Top of Extracted data

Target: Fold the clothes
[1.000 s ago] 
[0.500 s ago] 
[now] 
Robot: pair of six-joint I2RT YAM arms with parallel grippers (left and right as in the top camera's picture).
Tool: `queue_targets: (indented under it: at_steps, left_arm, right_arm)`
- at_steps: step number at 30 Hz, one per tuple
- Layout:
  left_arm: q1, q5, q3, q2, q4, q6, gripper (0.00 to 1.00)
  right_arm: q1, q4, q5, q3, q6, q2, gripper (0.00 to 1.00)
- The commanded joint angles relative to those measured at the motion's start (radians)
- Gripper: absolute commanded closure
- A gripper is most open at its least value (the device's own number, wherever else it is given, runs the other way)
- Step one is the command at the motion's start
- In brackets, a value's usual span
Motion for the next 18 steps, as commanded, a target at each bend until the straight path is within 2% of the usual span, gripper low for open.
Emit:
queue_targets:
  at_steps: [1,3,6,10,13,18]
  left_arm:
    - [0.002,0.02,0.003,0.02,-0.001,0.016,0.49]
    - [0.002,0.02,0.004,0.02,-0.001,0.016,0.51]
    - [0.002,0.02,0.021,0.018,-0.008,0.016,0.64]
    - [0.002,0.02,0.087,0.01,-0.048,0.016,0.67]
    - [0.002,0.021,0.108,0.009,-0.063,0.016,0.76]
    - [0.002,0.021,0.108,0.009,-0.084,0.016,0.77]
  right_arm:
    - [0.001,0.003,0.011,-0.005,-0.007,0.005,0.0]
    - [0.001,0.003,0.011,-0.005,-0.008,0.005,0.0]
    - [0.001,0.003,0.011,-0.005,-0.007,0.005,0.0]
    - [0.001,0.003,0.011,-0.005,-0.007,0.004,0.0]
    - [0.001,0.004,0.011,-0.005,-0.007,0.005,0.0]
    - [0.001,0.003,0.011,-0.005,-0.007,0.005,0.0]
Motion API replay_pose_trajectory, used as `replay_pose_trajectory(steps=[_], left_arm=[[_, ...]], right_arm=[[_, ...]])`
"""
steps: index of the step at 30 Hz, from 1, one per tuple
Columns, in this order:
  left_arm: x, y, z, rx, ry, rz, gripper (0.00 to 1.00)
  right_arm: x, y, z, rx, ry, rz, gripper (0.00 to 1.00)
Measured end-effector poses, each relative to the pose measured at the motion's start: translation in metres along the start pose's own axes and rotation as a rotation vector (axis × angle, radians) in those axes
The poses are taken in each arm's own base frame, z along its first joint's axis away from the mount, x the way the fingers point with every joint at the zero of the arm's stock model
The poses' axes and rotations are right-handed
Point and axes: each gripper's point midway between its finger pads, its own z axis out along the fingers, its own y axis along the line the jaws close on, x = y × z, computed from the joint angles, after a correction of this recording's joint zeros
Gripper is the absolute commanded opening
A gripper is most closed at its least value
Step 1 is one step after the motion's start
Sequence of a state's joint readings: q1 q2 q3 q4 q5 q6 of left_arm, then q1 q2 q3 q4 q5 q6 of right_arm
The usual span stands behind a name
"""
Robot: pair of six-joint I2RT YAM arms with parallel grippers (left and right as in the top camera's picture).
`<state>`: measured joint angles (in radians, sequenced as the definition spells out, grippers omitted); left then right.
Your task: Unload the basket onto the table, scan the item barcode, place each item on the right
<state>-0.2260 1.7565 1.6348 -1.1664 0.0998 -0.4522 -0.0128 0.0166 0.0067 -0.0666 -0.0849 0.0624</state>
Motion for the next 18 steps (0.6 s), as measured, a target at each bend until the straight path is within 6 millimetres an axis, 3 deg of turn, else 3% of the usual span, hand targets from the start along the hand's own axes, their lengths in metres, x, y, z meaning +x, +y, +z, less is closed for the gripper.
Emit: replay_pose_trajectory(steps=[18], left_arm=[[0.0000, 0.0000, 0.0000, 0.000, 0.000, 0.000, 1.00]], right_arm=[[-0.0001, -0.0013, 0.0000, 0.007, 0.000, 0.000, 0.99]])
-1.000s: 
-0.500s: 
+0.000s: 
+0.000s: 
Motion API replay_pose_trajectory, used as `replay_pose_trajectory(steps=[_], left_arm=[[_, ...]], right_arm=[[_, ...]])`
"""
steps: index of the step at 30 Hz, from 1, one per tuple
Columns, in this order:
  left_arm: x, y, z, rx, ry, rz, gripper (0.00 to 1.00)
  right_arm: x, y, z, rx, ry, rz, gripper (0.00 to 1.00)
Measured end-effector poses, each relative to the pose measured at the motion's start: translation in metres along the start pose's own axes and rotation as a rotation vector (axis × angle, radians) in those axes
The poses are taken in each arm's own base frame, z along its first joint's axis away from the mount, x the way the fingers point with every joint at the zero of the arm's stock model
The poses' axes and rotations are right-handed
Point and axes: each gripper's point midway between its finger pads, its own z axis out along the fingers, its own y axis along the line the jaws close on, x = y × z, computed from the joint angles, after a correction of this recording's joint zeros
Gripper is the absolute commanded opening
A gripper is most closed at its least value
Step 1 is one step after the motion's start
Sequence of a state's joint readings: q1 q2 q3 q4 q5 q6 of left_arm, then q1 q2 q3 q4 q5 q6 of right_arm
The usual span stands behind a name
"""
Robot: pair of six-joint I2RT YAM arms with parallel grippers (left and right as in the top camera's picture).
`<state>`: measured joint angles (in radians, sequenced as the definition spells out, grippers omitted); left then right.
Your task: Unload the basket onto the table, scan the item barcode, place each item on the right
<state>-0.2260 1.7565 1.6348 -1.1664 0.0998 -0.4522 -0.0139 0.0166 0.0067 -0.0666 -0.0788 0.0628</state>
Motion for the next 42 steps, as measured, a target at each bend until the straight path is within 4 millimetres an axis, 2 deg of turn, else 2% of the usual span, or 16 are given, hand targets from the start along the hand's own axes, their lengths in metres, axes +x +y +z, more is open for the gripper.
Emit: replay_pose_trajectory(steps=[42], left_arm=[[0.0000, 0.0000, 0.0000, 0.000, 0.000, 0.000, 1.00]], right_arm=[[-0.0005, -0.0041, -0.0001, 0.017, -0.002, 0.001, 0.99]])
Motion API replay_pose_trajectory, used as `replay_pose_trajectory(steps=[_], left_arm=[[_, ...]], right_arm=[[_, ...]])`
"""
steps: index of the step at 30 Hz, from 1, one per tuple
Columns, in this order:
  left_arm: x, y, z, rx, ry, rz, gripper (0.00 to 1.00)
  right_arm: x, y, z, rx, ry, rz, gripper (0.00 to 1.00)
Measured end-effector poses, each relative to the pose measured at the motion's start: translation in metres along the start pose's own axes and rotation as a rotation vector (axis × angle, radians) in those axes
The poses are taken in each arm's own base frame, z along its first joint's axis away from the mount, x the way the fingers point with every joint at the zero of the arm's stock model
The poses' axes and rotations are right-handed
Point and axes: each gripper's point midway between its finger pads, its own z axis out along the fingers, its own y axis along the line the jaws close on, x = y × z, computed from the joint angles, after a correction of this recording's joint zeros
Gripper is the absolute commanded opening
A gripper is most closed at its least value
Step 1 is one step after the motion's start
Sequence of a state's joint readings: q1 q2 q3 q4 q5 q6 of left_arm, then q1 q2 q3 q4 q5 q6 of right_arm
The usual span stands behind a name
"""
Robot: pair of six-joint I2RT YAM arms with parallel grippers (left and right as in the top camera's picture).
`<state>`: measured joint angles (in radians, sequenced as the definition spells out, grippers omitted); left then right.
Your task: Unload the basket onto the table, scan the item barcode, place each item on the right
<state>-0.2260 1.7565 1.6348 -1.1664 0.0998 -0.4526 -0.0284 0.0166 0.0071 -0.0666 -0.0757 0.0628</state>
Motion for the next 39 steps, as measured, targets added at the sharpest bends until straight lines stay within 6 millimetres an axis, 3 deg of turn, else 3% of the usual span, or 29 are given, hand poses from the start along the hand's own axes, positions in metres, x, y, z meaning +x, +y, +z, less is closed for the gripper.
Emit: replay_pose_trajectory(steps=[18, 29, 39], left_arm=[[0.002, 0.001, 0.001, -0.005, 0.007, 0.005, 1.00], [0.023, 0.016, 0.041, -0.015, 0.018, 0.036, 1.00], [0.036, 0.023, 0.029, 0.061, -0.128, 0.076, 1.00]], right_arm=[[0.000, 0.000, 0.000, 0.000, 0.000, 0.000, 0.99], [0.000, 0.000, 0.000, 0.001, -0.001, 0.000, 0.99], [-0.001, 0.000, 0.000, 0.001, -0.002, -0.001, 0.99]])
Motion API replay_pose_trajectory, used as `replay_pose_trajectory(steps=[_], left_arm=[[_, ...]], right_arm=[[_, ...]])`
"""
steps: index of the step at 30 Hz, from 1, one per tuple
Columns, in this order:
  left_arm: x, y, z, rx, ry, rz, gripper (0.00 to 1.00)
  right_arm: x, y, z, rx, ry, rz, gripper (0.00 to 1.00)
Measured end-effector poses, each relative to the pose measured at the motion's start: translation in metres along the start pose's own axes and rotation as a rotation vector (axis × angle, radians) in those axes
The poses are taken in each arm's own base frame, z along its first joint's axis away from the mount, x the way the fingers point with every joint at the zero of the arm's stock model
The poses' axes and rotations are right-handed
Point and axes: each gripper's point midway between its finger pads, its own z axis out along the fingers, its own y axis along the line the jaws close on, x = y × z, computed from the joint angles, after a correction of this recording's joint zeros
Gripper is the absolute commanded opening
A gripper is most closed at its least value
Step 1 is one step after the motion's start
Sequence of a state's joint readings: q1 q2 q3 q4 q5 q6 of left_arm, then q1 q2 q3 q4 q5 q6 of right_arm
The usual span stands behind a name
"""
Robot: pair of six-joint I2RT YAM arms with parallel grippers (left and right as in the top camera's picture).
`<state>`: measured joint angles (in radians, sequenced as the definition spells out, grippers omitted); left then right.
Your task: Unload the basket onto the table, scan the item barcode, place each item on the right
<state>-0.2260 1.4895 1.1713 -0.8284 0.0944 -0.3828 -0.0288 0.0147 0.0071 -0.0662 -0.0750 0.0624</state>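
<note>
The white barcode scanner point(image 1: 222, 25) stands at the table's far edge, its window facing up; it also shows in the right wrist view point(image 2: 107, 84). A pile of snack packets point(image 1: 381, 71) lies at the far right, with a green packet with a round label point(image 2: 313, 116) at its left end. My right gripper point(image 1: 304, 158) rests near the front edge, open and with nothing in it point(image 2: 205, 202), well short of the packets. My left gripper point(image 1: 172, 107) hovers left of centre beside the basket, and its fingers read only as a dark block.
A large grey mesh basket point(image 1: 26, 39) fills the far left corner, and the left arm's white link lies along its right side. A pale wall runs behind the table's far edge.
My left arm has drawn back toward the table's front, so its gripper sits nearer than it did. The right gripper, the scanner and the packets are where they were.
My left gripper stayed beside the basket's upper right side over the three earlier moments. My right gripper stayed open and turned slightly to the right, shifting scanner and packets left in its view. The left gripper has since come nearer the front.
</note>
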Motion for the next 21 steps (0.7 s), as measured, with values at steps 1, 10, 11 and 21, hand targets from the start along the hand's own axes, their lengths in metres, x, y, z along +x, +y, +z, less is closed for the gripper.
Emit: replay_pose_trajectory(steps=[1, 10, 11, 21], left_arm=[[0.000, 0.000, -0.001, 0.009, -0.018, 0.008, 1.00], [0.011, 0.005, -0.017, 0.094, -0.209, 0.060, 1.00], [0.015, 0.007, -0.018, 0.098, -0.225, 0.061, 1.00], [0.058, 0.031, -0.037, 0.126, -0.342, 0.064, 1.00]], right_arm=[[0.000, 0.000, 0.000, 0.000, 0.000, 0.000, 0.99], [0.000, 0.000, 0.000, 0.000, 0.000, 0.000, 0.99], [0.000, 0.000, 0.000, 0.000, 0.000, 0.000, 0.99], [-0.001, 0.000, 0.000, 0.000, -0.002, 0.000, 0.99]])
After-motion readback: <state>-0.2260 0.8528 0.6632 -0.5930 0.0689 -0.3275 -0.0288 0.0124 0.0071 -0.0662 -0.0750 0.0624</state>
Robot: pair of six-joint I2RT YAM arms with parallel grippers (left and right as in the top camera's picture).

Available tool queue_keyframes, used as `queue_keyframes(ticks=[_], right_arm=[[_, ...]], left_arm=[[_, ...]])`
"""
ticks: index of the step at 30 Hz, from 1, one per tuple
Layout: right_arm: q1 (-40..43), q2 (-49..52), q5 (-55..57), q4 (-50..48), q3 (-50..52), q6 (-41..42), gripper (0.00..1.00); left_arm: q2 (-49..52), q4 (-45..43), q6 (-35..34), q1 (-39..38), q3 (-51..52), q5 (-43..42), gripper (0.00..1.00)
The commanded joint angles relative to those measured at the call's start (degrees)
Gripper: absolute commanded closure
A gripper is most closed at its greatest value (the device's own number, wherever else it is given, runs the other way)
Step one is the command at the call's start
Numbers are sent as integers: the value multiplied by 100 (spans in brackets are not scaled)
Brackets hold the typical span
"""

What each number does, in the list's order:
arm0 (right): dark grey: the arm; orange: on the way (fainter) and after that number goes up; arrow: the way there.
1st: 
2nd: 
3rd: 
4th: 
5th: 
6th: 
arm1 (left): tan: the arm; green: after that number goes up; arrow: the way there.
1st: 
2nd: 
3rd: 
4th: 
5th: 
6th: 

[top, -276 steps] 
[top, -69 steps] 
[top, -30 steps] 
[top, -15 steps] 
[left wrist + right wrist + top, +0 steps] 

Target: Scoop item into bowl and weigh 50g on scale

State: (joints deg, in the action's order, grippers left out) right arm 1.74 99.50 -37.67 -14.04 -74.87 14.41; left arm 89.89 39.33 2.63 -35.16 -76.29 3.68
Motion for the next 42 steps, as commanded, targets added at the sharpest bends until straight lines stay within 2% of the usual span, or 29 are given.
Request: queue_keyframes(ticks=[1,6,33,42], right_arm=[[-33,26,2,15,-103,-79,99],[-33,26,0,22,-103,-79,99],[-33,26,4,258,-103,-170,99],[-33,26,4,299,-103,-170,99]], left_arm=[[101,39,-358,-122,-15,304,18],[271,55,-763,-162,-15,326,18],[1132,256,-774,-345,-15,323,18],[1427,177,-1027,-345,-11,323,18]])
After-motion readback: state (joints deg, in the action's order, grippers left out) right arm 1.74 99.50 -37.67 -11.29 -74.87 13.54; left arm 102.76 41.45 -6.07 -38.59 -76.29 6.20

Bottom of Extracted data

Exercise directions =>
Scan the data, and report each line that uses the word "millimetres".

Result of this exercise =>
Motion for the next 18 steps (0.6 s), as measured, a target at each bend until the straight path is within 6 millimetres an axis, 3 deg of turn, else 3% of the usual span, hand targets from the start along the hand's own axes, their lengths in metres, x, y, z meaning +x, +y, +z, less is closed for the gripper.
Motion for the next 42 steps, as measured, a target at each bend until the straight path is within 4 millimetres an axis, 2 deg of turn, else 2% of the usual span, or 16 are given, hand targets from the start along the hand's own axes, their lengths in metres, axes +x +y +z, more is open for the gripper.
Motion for the next 39 steps, as measured, targets added at the sharpest bends until straight lines stay within 6 millimetres an axis, 3 deg of turn, else 3% of the usual span, or 29 are given, hand poses from the start along the hand's own axes, positions in metres, x, y, z meaning +x, +y, +z, less is closed for the gripper.

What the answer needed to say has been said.